“If that happened, the government would not be able to pay its obligations in full and would delay the payments of its activities, the default of its debt obligations or both,” the nonpartisan CBO said in a statement. He noted that this schedule could change depending on the pace of revenue collection and government disbursements.
Failure to resolve differences over whether public spending cuts should accompany an increase in the statutory debt limit, currently set at $ 28.5 trillion, could lead to a federal government shutdown, as has happened three times in the last decade, or even a debt default. .
President Joe Biden’s fellow Democrats closely control both the Senate and the House of Representatives. No senior Republican has mentioned a threat of closure in recent public statements. Democrats insist on a “clean” increase in the debt ceiling unfettered by a fight for spending cuts.
Senate Top Republican Mitch McConnell said Wednesday that his party members are unlikely to support an increase in the debt limit given the current Democratic push for a multi-trillion-dollar infrastructure investment bill.
“I can’t imagine there will be a single Republican vote to raise the debt ceiling after what we’ve been experiencing,” McConnell told the congressional-focused Punchbowl News.
McConnell suggested that Democrats address the debt cap in a second spending measure that they hope to pass without Republican votes in a maneuver called reconciliation.
Senate Majority Leader Chuck Schumer called McConnell’s remarks “brazen, cynical and totally political.” Schumer said Republicans raised no such concerns during Republican Donald Trump’s presidency and that some of the debt is related to emergency aid in response to the COVID-19 pandemic.
‘DO IT FAST’
Another prominent Democrat, Senate Finance Committee Chairman Ron Wyden, accused Republicans of trying to start a protracted debate on the cost of popular federal programs like Social Security to cloud the debt cap issue.
Wyden rejected McConnell’s suggestion that a debt cap bill be attached to a Democrats-only infrastructure investment bill that could move forward this fall, saying, “We will do it quickly” through more conventional procedures.
The Treasury Department on July 31 technically hits its statutory debt limit. Like the maximum on a personal credit card, the debt limit is the amount of money the federal government can borrow to meet its obligations. These range from paying military salaries and IRS tax refunds to Social Security benefits and even interest payments on debt.
Since the government spends more than it receives on revenue, it continues to operate by borrowing more and more.

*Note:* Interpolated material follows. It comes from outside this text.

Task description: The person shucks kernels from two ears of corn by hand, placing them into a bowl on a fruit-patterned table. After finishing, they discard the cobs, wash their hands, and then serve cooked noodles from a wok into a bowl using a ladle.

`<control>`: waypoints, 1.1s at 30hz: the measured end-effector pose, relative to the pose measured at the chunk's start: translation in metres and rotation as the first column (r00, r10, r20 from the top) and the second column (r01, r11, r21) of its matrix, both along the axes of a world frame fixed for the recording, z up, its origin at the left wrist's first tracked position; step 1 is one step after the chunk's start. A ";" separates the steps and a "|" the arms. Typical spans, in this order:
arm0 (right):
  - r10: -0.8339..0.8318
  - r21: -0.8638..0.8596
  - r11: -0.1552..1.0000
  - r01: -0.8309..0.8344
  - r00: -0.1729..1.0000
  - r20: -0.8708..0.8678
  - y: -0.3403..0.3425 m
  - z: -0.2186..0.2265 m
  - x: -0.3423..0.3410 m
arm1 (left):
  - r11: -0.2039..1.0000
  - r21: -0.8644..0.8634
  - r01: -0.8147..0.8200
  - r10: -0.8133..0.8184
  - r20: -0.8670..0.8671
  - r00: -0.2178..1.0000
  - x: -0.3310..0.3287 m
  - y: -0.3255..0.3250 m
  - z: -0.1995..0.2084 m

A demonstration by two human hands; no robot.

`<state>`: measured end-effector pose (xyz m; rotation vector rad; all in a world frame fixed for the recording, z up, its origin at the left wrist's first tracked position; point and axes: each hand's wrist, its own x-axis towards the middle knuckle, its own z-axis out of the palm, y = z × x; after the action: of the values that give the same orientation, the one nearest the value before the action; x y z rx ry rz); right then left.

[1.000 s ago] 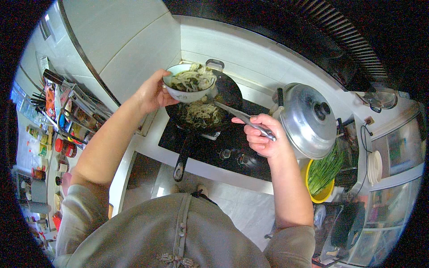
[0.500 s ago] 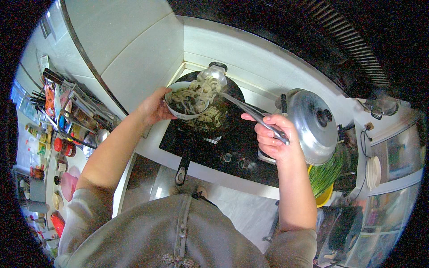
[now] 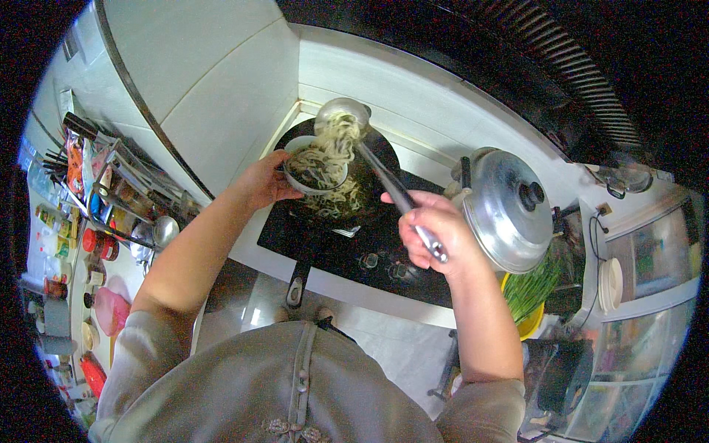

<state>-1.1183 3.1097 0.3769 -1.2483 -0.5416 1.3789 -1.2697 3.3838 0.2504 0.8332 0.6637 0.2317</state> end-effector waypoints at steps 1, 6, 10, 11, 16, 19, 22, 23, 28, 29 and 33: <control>0.027 -0.023 0.999 -0.026 0.997 0.066 0.000 0.000 -0.005 | 1.000 -0.012 -0.009 0.009 -0.001 1.000 0.001 0.001 -0.001; 0.331 -0.299 0.940 -0.165 0.651 0.683 -0.004 0.010 -0.038 | 0.980 -0.128 -0.154 0.162 0.057 0.985 0.006 -0.002 -0.011; 0.300 -0.284 0.953 -0.101 0.408 0.862 -0.011 0.028 -0.053 | 0.962 -0.187 -0.201 0.218 0.080 0.973 0.005 -0.006 -0.011; 0.272 -0.269 0.961 -0.065 0.397 0.877 -0.011 0.030 -0.054 | 0.959 -0.205 -0.197 0.220 0.096 0.971 0.004 -0.005 -0.013; -0.013 -0.082 0.993 0.087 0.757 0.654 -0.010 0.018 -0.038 | 0.969 -0.190 -0.159 0.197 0.201 0.960 0.001 -0.003 -0.022; -0.051 -0.094 0.989 0.114 0.863 0.503 -0.010 0.008 -0.023 | 0.971 -0.194 -0.138 0.174 0.183 0.967 0.003 -0.005 -0.017; -0.190 -0.097 0.972 0.214 0.958 0.213 -0.011 -0.009 -0.010 | 0.978 -0.173 -0.114 0.147 0.195 0.970 0.003 -0.005 -0.016; -0.189 -0.087 0.975 0.202 0.972 0.139 -0.012 -0.011 -0.009 | 0.978 -0.177 -0.107 0.144 0.211 0.967 0.003 -0.004 -0.016; -0.165 -0.055 0.984 0.167 0.986 0.036 -0.012 -0.009 -0.016 | 0.967 -0.183 -0.175 0.208 0.178 0.962 0.000 -0.001 -0.021; -0.159 -0.049 0.985 0.163 0.985 0.071 -0.011 -0.008 -0.020 | 0.969 -0.167 -0.180 0.207 0.161 0.965 -0.002 -0.001 -0.020; -0.024 -0.052 0.998 0.041 0.953 0.302 -0.011 0.001 -0.029 | 0.978 -0.123 -0.171 0.189 0.152 0.970 -0.003 -0.006 -0.013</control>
<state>-1.1474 3.0990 0.3774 -1.5212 -0.6910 1.1897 -1.2732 3.3777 0.2377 0.6420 0.5933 0.4201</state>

For many years, the statutory debt limit was raised to a specific dollar level. More recently, Congress has set the limit to a specific date in the future.
Legislators often try to extend the authority to apply for loans beyond the next US election so that it does not become a campaign issue. Midterm elections that will determine whether Democrats retain control of Congress are scheduled for November 2022.
If Congress does not raise the debt ceiling from its current $ 28.5 trillion by the time the Treasury Department’s borrowing authority is exhausted, Treasury Secretary Janet Yellen is expected to take special steps to avoid a default on the government. These provisional measures are only effective for a short period.
Failure to raise the debt ceiling could lead to a repeat of government shutdowns that occurred in 2013, January 2018, and 35 days from late December 2018 to January 2019. Other factors were also at play during those disruptions.
In a sign of Wall Street concern over the looming limits, yields on short-term U.S. Treasury debt have risen to around 0.05%, after having been near zero since the early 1990s. pandemic.